▶ _What needs to be done_
Sift through the material below and return the lines with "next".

▶ _Given data_
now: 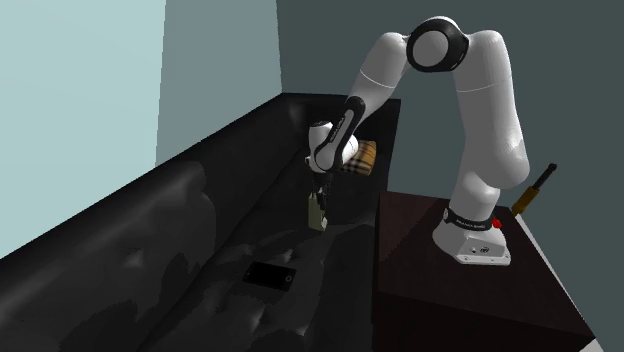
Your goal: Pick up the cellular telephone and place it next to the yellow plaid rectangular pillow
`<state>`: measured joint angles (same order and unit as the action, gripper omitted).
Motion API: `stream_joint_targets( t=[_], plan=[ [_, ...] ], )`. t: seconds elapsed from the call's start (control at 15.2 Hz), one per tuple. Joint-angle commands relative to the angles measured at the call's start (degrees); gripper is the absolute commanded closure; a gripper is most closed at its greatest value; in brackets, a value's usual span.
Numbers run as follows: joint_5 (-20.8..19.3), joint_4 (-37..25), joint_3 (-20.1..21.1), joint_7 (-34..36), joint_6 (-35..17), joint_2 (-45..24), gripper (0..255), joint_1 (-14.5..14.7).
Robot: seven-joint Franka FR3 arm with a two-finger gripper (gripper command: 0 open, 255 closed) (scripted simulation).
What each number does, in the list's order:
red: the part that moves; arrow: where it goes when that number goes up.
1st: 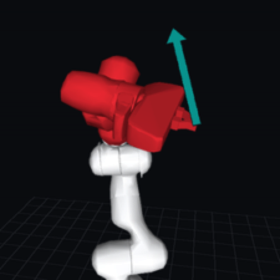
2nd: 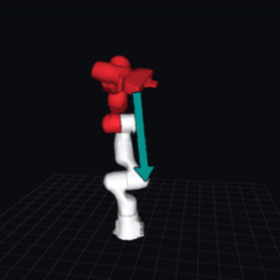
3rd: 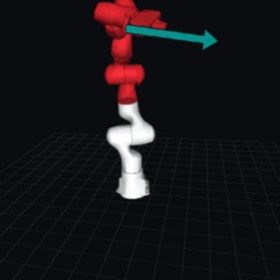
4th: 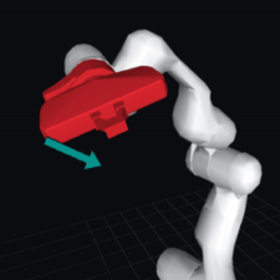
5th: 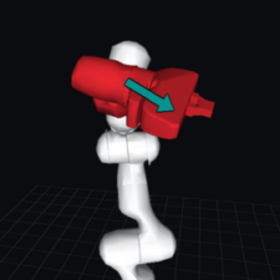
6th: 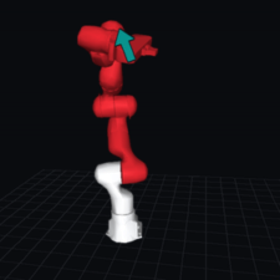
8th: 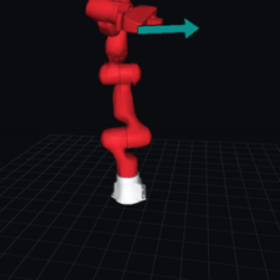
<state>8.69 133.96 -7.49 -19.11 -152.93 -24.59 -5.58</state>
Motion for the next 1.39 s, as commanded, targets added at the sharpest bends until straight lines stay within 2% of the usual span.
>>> stream_joint_targets(
  t=[0.0,1.32],
  plan=[
    [0.0,0.1,0.1,0.0,0.0,0.0,255,0.0],
    [-4.9,1.2,-2.7,3.6,13.5,14.9,255,1.9]
  ],
)
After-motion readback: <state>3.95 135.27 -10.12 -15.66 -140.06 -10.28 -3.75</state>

▶ _Exercise response_
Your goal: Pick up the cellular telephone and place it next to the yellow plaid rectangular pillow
Motion for the next 1.39 s, as commanded, targets added at the sharpest bends until straight lines stay within 2% of the usual span.

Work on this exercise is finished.